Danach trafen wir Paul Hodson, Abteilungsleiter für Energieeffizienz. Die Diskussion mit dem Briten drehte sich rasch darum, warum gerade in diesem Bereich die Festlegung von Rahmenbedingungen so schwierig ist und was man machen könnte und sollte, um dieses komplexe Thema besser zu kommunizieren. Florian Ermacora, der den Nachmittag für uns organisiert hatte, fasste am Ende noch kurz die Arbeit der Generaldirektion zusammen - und betonte, dass er mit unserem unternehmerischen Think-Tank gerne im Austausch bleiben würde.

Beim gemeinsamen Abendessen im Stadtzentrum stieß Günther Oettinger zu uns und zog ein Resümee über seine Amtszeit als Energiekommissar. Als größte Errungenschaft dieser Zeit sieht er die 248 Infrastrukturprojekte, die die nationalen Energiemärkte besser vernetzten sollen und somit laut Kommissar wichtige Puzzlesteine hin zu einem Weg eines paneuropäischen Binnenmarktes sind. Die Projekte werden von der Kommission (mit-)finanziert und sollen bis 2020 umgesetzt sein. Oettinger zeigte sich überzeugt, dass er auch in seiner neuen Funktion als "Digitalkommissar" noch den Bezug zur Energiebranche halten kann. Immerhin spielt auch dort die Digitalisierung eine große Rolle.

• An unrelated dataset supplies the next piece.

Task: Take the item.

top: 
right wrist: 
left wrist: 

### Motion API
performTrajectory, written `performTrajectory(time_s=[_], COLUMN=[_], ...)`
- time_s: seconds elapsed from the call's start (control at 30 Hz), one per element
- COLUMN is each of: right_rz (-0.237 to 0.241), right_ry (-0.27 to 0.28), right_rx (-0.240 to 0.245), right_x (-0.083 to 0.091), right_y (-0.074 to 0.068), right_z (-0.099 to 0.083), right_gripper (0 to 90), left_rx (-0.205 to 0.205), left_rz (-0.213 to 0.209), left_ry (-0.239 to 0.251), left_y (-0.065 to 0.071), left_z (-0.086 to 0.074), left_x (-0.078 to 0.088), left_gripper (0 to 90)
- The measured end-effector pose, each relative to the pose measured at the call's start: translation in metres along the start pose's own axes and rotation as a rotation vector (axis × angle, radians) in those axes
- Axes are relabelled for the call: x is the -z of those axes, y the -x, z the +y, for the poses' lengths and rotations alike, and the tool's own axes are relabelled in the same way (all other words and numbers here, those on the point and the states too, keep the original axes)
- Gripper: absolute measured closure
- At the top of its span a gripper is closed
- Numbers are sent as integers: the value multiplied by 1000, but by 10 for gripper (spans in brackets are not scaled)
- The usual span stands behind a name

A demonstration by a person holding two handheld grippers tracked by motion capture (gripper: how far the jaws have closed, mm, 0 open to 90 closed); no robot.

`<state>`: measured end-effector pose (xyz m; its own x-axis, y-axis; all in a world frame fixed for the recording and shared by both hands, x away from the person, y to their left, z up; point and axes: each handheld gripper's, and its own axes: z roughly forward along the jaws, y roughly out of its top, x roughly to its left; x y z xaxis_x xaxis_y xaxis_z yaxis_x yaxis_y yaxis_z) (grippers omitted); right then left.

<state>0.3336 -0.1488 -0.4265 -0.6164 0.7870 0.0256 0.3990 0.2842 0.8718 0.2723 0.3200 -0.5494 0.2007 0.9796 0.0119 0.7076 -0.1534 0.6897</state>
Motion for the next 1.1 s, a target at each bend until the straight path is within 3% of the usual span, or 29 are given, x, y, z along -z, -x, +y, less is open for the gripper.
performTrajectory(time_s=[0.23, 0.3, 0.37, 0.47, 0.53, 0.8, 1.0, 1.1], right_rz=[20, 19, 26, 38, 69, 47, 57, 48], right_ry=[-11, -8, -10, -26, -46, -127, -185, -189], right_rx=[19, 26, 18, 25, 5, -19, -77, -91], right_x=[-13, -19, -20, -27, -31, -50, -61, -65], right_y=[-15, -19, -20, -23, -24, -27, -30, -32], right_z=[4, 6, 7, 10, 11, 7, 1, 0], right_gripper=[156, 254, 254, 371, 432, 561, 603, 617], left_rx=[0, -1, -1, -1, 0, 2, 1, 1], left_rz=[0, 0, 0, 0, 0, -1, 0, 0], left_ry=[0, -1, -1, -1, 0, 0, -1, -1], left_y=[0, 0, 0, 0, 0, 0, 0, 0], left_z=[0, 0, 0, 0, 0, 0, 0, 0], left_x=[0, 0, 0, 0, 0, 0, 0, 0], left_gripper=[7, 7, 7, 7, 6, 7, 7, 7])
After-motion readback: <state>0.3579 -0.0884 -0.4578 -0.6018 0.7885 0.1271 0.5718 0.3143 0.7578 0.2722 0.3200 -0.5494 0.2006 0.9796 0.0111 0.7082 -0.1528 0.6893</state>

Folgende 20 Mitglieder der Energy Academy waren bei der Reise dabei: Klaus Breil (Consultant), Felix Ferlemann (IMX-Industriebeirat), Alois Flatz (Partner bei Zouk Capital), Frank Grunert (Regional Director für Europa und Lateinamerika, Bayer Material Science), Christian Heep (Vorstand beim Bundesverband eMobilität), Olaf Heil (Direktor bei RWE Innogy), Wilfried Köplin (Leiter Konzernenergiepolitik, Bayer), Dirk Lindgens (Geschäftsführer, Energate), Günter Nickel (Vorstandsvorsitzender, Kofler Energies), Christoph Ostermann (Gründer und Geschäftsführer, Sonnenbatterie), Carsten Petersdorff (Geschäftsführer, Ecofys), Kishore Pinpati (Geschäftsführer, Pinpoint Ventures), Thomas Raffeiner (Gründer und Geschäftsführer, The Mobility House), Jens Raschke (Partner und Leiter Utilities, BearingPoint), Stephan Reimelt (CEO von GE Energy Deutschland), Jochen Schwill (Gründer und Geschäftsführer, Next Kraftwerke), Kjartan Skaugvoll (Geschäftsführer, Cuculus), Günter Subklew (Forschungszentrum Jülich), Gregor Waldstein (Gründer und Geschäftsführer, Etogas) und Robin Welling (Geschäftsführer, TiSun).